Problem description
Filter out all lines without the word "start" from the data below, please, and copy the rest.

Supplied material
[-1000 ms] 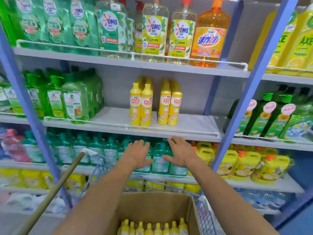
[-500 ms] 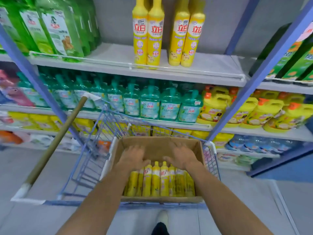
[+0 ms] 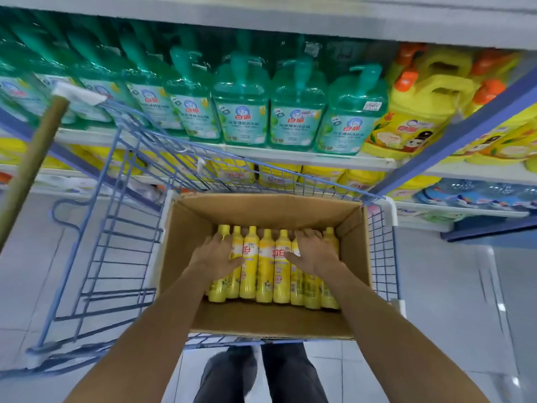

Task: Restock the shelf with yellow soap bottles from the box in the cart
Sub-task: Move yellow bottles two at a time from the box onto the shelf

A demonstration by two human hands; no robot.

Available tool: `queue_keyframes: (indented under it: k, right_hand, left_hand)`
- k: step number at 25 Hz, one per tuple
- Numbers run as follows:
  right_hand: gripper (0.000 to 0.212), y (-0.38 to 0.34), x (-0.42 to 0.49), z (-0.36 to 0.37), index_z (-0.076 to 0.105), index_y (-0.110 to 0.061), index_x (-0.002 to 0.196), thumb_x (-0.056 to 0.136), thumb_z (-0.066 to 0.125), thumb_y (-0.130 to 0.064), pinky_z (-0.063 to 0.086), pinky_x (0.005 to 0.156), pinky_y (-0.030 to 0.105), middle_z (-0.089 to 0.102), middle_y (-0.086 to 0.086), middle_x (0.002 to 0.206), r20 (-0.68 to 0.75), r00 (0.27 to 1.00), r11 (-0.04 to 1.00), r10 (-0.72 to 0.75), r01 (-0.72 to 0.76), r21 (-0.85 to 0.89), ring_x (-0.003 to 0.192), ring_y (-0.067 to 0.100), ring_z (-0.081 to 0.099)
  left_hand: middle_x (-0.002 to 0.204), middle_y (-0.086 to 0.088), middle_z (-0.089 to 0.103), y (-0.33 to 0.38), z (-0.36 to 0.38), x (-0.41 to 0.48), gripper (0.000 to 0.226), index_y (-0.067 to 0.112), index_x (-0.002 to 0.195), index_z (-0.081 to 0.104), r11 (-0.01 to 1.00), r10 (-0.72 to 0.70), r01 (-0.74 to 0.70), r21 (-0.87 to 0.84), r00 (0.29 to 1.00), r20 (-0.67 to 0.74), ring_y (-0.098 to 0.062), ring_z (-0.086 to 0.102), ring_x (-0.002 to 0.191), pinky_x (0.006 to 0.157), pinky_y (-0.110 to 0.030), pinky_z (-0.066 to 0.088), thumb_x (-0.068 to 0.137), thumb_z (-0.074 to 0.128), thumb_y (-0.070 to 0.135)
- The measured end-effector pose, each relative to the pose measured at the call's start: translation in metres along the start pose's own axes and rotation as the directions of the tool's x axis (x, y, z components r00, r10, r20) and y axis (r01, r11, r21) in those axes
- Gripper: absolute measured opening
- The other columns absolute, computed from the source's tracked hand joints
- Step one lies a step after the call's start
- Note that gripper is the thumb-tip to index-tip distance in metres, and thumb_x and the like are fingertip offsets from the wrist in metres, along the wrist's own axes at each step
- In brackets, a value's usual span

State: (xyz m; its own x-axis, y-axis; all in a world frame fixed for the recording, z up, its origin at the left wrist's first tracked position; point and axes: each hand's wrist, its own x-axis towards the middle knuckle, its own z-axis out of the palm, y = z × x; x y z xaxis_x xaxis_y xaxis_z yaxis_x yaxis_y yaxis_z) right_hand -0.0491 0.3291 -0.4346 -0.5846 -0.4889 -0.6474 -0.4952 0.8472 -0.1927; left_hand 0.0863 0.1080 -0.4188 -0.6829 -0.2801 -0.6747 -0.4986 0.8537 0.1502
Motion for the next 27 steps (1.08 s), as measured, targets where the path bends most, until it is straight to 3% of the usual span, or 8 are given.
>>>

Answer section
- The measured end-effector pose, each relative to the pose measured at the call's start: translation in metres along the start pose's own axes and rotation as the directions of the tool's x axis (x, y, z components r00, r10, r20) and y axis (r01, r11, r21) in those axes
- Step one lies a step after the call's start

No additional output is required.